Large walls wanted

Art endures, but ugly office blocks do not, and that's the problem that's dividing people in Oslo, Norway.

Powered by automated translation

They are large-scale public works, created by the man who is the leading light of 20th-century visual art. But they adorn the walls of derelict sections of ugly, unwanted city centre buildings.

This dilemma has divided the people of Norway: what to do about five ungainly abstract murals from images by Pablo Picasso. Sandblasted into concrete and affixed to prosaic official edifices in Oslo, the murals seemed likely to endure for decades, giving the buildings' bureaucrats a little cultural cachet.

But then came Anders Behring Breivik, who on July 22, 2011 set off a bomb outside the buildings, killing eight, and used the tumult as a distraction while he slaughtered 69 people at a rural youth camp. Breivik is locked away now, and the Picassos were not marred. But the main damaged building, with its doleful memories, is no longer wanted.

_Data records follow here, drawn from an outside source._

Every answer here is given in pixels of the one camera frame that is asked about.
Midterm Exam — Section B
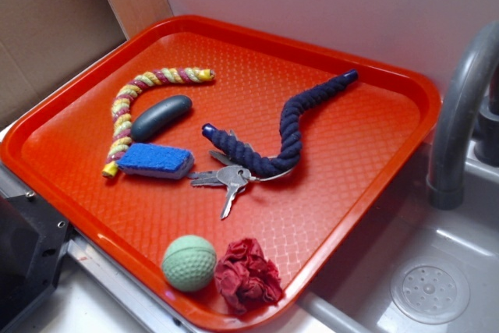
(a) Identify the dark green plastic pickle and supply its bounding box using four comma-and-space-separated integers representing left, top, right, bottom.
130, 94, 193, 143

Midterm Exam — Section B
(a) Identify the navy blue rope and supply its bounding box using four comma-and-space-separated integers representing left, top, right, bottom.
201, 69, 359, 178

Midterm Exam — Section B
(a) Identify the silver key pointing down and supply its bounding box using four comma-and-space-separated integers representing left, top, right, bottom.
217, 165, 251, 220

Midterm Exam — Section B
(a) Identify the grey plastic toy sink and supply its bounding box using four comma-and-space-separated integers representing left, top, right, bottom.
299, 146, 498, 332

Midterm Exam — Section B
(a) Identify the multicolour striped rope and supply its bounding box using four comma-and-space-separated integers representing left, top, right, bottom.
101, 67, 216, 179

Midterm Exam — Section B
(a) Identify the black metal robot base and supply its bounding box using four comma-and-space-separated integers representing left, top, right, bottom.
1, 191, 73, 332

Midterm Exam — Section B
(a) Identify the metal key ring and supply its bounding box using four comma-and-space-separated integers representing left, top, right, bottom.
237, 165, 296, 184

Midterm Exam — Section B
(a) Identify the brown cardboard panel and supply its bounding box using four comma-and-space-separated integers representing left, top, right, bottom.
1, 0, 125, 128

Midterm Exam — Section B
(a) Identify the orange plastic tray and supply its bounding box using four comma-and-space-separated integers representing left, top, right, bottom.
1, 16, 441, 332

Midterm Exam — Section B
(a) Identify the dark grey faucet knob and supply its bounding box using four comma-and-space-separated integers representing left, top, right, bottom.
474, 73, 498, 167

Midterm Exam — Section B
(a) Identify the green dimpled foam ball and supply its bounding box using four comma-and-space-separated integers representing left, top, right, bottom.
161, 235, 217, 292

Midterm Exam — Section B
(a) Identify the blue and white sponge block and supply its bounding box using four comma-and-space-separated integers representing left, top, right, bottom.
118, 143, 194, 180

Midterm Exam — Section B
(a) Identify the crumpled red cloth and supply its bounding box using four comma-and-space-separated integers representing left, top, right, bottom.
214, 238, 283, 314

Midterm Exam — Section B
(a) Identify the silver key under rope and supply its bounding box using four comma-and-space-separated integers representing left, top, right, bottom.
203, 128, 253, 167

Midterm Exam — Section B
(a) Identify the silver key pointing left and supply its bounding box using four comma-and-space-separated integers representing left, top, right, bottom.
187, 171, 224, 187

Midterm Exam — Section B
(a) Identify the grey toy faucet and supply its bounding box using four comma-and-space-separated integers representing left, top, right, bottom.
426, 21, 498, 210

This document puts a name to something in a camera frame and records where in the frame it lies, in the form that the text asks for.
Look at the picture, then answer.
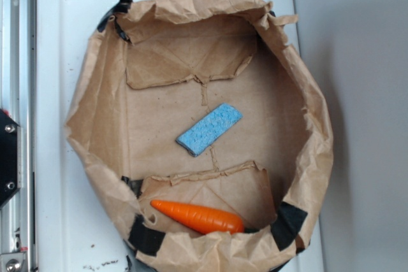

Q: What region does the black mounting bracket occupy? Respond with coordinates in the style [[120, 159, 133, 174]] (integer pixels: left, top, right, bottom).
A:
[[0, 109, 20, 209]]

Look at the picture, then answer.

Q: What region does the brown paper lined bin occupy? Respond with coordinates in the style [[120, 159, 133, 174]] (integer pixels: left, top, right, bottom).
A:
[[65, 0, 333, 271]]

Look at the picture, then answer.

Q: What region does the orange plastic toy carrot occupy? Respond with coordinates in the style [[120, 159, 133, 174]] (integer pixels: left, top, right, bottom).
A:
[[150, 199, 259, 234]]

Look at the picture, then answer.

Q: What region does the aluminium frame rail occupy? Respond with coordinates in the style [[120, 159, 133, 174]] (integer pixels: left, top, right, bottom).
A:
[[1, 0, 37, 271]]

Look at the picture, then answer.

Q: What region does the blue rectangular sponge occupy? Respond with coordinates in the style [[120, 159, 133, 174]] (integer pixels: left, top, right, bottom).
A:
[[175, 103, 243, 157]]

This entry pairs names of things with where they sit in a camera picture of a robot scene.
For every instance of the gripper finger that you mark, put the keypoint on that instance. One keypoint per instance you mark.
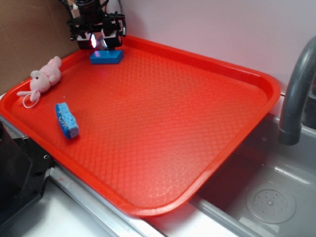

The obvious solution would be to carefully salvage the works and put them elsewhere. Picasso's heirs, who retain rights to the murals, seem willing to discuss such a plan, but art purists are baulking - the works were made for those buildings, they say, so everything must be saved.

This is the kind of thing that gives art purists a bad name. Every city needs culture, but no city can be mainly a museum. Life goes on.